Rust Criterion: Benchmarking Framework

Key Insights

Criterion provides statistically rigorous benchmarking on stable Rust, replacing the unstable #[bench] attribute with reproducible measurements and regression detection.
Parameterized benchmarks and comparison groups let you test performance across input sizes and competing implementations in a single benchmark suite.
HTML reports and CI integration transform benchmarking from a manual task into an automated performance gate that catches regressions before they ship.

Introduction to Criterion

Performance matters. Whether you’re building a web server, a data processing pipeline, or a game engine, understanding how your code performs under real conditions separates production-ready software from prototypes.

Rust’s standard library includes a benchmarking framework via the #[bench] attribute, but it has a significant limitation: it requires nightly Rust.
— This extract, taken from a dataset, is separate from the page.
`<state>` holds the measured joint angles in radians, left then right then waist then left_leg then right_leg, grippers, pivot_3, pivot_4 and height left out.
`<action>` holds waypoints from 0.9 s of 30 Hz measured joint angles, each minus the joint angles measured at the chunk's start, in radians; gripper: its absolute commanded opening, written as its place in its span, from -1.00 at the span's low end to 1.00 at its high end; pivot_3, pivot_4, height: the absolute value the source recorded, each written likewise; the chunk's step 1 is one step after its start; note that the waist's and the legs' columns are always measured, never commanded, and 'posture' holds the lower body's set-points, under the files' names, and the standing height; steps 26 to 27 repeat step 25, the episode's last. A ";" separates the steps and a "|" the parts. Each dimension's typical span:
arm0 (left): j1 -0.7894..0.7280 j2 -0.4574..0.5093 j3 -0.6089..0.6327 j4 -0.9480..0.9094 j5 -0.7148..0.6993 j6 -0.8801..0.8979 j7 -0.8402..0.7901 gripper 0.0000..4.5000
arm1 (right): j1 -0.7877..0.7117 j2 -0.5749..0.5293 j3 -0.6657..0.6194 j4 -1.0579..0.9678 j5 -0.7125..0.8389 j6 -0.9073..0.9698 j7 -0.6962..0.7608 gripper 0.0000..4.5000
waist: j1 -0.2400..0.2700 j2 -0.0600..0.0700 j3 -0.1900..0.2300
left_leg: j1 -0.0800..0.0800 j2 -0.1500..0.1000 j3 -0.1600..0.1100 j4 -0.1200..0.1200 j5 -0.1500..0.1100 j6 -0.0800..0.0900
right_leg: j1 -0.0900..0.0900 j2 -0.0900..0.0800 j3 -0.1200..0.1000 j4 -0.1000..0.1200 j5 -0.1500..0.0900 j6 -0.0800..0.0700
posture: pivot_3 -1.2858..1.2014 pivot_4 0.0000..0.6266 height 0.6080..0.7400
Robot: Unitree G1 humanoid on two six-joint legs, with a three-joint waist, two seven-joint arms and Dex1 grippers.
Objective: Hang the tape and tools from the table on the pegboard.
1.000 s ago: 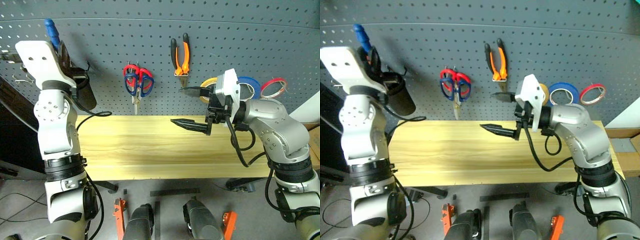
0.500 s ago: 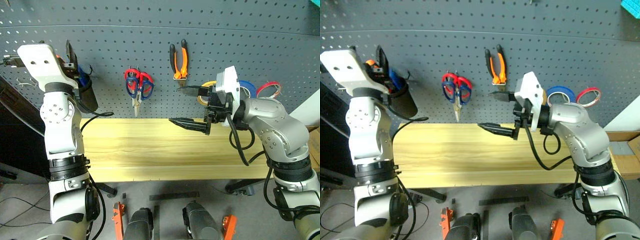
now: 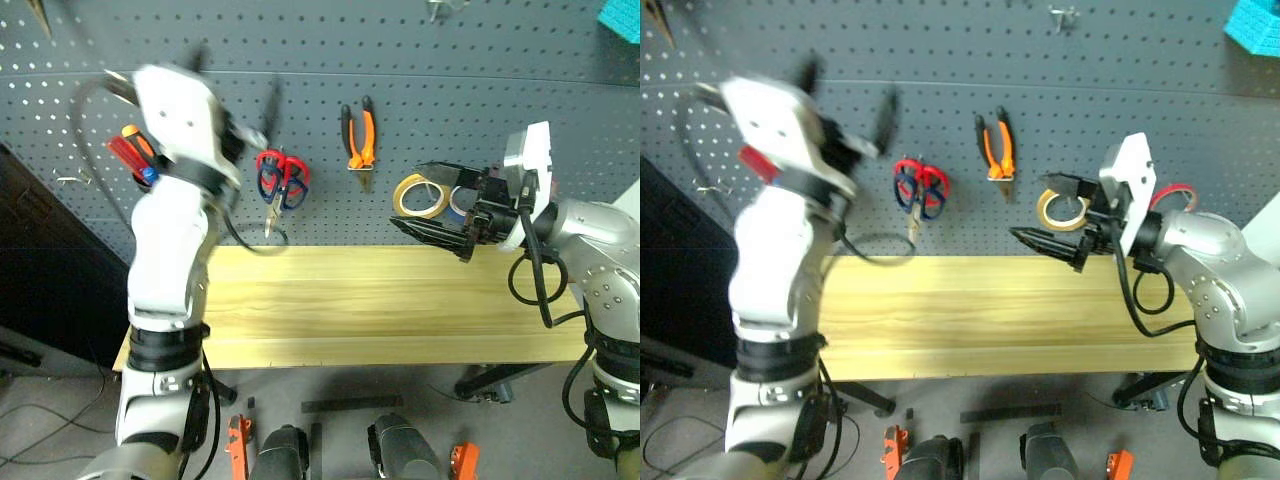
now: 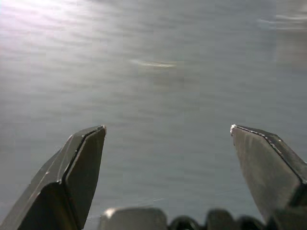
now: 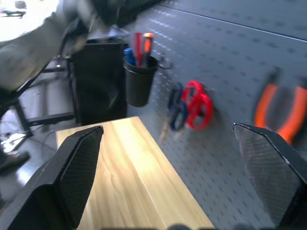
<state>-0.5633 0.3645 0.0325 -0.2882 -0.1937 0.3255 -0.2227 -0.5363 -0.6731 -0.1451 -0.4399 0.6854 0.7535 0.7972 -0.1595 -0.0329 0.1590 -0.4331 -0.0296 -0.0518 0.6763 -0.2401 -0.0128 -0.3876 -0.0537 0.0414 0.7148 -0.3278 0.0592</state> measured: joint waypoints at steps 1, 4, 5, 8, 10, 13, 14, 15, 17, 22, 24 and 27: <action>0.053 -0.003 -0.012 -0.001 -0.019 0.042 -0.020 0.98 | 0.041 -0.001 -0.009 -0.010 -0.002 -0.001 -0.019 1.00 | -0.011 0.002 -0.006 | 0.000 0.001 0.000 0.000 0.000 0.000 | 0.000 0.001 0.000 0.001 0.000 0.000 | -0.14 -0.76 1.00; 0.192 -0.016 -0.044 0.003 -0.041 0.101 -0.059 0.98 | 0.157 0.040 -0.030 -0.008 -0.052 -0.040 -0.094 1.00 | -0.034 0.003 -0.014 | 0.003 0.003 -0.001 0.000 0.000 0.000 | 0.003 0.002 0.001 0.003 0.000 0.000 | -0.14 -0.77 1.00; 0.228 -0.017 -0.054 0.008 -0.039 0.105 -0.067 0.98 | 0.195 0.065 -0.029 -0.001 -0.081 -0.070 -0.121 1.00 | -0.037 0.003 -0.015 | 0.004 0.003 -0.001 0.000 0.000 0.000 | 0.003 0.003 0.001 0.003 0.000 -0.001 | -0.15 -0.78 1.00; 0.287 -0.040 -0.059 0.024 -0.039 0.112 -0.063 0.98 | 0.276 0.121 -0.013 0.038 -0.146 -0.139 -0.164 1.00 | -0.037 0.005 -0.018 | 0.014 0.002 0.000 0.001 0.001 0.000 | 0.014 0.004 0.001 0.002 0.002 -0.001 | -0.15 -0.80 1.00; 0.316 -0.064 -0.048 0.029 -0.028 0.094 -0.040 0.98 | 0.311 0.163 0.005 0.050 -0.187 -0.195 -0.192 1.00 | -0.037 0.006 -0.028 | 0.018 0.002 -0.001 0.000 0.001 0.000 | 0.019 0.005 0.000 -0.001 0.002 -0.001 | -0.15 -0.81 1.00; 0.368 -0.069 -0.043 0.074 0.016 0.051 -0.005 0.98 | 0.370 0.233 0.051 0.102 -0.280 -0.298 -0.247 1.00 | -0.037 0.008 -0.043 | 0.018 0.003 0.000 -0.001 0.001 0.000 | 0.018 0.005 0.001 -0.002 0.002 -0.001 | -0.14 -0.86 1.00; 0.387 -0.070 -0.042 0.098 0.032 0.036 0.002 0.98 | 0.387 0.258 0.061 0.134 -0.317 -0.340 -0.269 1.00 | -0.037 0.009 -0.047 | 0.018 0.003 -0.001 -0.002 0.001 0.000 | 0.018 0.005 0.001 -0.002 0.002 -0.001 | -0.14 -0.89 1.00; 0.404 -0.072 -0.043 0.121 0.047 0.025 0.012 0.98 | 0.403 0.273 0.073 0.164 -0.348 -0.376 -0.286 1.00 | -0.035 0.010 -0.050 | 0.018 0.002 -0.001 -0.002 0.001 0.000 | 0.018 0.005 0.002 -0.002 0.002 -0.001 | -0.13 -0.90 1.00; 0.432 -0.080 -0.035 0.189 0.081 -0.029 0.039 0.98 | 0.427 0.325 0.096 0.245 -0.424 -0.482 -0.337 1.00 | -0.035 0.011 -0.061 | 0.018 0.002 -0.001 -0.002 0.001 0.000 | 0.018 0.004 0.001 -0.002 0.002 -0.001 | -0.12 -0.92 1.00; 0.490 -0.089 -0.007 0.347 0.145 -0.194 0.103 0.98 | 0.483 0.398 0.142 0.440 -0.558 -0.686 -0.425 1.00 | -0.032 0.012 -0.090 | 0.021 0.002 -0.001 -0.008 0.001 0.000 | 0.019 0.003 0.001 -0.004 0.002 -0.001 | -0.10 -0.98 1.00; 0.516 -0.089 0.014 0.413 0.173 -0.246 0.137 0.98 | 0.500 0.425 0.145 0.526 -0.585 -0.725 -0.452 1.00 | -0.031 0.011 -0.096 | 0.032 0.001 -0.001 -0.014 0.001 0.000 | 0.030 0.003 0.001 -0.010 0.002 -0.001 | -0.08 -1.00 1.00; 0.525 -0.088 0.019 0.432 0.184 -0.258 0.151 0.98 | 0.500 0.434 0.141 0.563 -0.587 -0.734 -0.464 1.00 | -0.030 0.011 -0.096 | 0.037 0.002 -0.001 -0.015 0.001 -0.001 | 0.035 0.003 0.001 -0.013 0.002 -0.001 | -0.08 -1.00 1.00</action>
For teams committed to stable Rust, this creates an uncomfortable choice between stability and performance visibility.

Criterion solves this problem. It’s a statistics-driven benchmarking framework that runs on stable Rust, provides reproducible measurements, and generates detailed reports. Unlike simple timing loops, Criterion applies statistical analysis to your benchmarks—calculating confidence intervals, detecting outliers, and comparing results across runs to identify performance regressions.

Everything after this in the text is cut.